Exercise goal: The material below must be retyped in full, with every line kept exactly as it is.

Given information:
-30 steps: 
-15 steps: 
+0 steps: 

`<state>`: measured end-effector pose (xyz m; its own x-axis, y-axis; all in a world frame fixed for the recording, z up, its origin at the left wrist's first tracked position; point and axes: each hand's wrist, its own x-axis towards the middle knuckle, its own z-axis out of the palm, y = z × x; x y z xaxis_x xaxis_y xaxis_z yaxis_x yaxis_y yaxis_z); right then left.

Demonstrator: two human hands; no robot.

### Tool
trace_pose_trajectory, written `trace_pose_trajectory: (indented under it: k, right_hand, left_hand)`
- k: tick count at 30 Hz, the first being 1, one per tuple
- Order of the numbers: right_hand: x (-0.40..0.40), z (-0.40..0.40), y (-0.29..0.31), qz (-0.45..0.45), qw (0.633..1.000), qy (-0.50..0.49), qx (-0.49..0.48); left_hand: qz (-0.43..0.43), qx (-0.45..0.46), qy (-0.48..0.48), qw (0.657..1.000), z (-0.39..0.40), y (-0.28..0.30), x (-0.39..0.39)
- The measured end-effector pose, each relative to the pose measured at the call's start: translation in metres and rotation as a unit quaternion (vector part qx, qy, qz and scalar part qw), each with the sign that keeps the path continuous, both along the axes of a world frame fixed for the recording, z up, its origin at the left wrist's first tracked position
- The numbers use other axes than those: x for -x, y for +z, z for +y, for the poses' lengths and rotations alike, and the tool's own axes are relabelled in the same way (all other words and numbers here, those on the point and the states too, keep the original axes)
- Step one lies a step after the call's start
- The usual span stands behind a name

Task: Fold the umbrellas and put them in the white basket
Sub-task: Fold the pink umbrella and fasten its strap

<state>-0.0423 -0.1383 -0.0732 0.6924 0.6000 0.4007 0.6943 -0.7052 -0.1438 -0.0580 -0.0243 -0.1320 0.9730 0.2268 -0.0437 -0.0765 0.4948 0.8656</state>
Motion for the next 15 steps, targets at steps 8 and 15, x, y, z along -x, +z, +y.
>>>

The completed task:
-30 steps: 
-15 steps: 
+0 steps: 

`<state>`: measured end-effector pose (xyz m; its own x-axis, y-axis; all in a world frame fixed for the recording, z up, its origin at the left wrist's first tracked position; point and axes: each hand's wrist, its own x-axis towards the middle knuckle, its own z-axis out of the palm, y = z × x; x y z xaxis_x xaxis_y xaxis_z yaxis_x yaxis_y yaxis_z); right then left.

Demonstrator: two human hands; no robot.

### Tool
trace_pose_trajectory, written `trace_pose_trajectory: (indented under it: k, right_hand, left_hand)`
- k: tick count at 30 Hz, the first being 1, one per tuple
- Order of the numbers: right_hand: x (-0.40..0.40), z (-0.40..0.40), y (-0.29..0.31), qz (-0.45..0.45), qw (0.633..1.000), qy (-0.50..0.49), qx (-0.49..0.48); left_hand: qz (-0.43..0.43), qx (-0.45..0.46), qy (-0.48..0.48), qw (0.657..1.000), z (-0.39..0.40), y (-0.28..0.30), x (-0.39..0.39)
- The measured end-effector pose, each relative to the pose measured at the call's start: translation in metres and rotation as a unit quaternion (vector part qx, qy, qz and scalar part qw), each with the sign that keeps the path continuous, both along the axes of a world frame fixed for the recording, z up, its origin at the left wrist's first tracked position
- The numbers use other axes than those: x for -x, y for +z, z for +y, for the poses' lengths and rotations alike, and the tool's own axes are relabelled in the same way (all other words and numbers here, those on the point and the states too, keep the original axes)
- Step one lies a step after the call's start
- The usual span stands behind a name

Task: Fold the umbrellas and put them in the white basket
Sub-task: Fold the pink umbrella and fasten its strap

<state>-0.0423 -0.1383 -0.0732 0.6924 0.6000 0.4007 0.6943 -0.7052 -0.1438 -0.0580 -0.0243 -0.1320 0.9730 0.2268 -0.0437 -0.0765 0.4948 0.8656</state>
Motion for the next 15 steps, targets at steps 8 and 15, x, y, z along -x, +z, +y.
>>>

The answer given above is complete as it stands.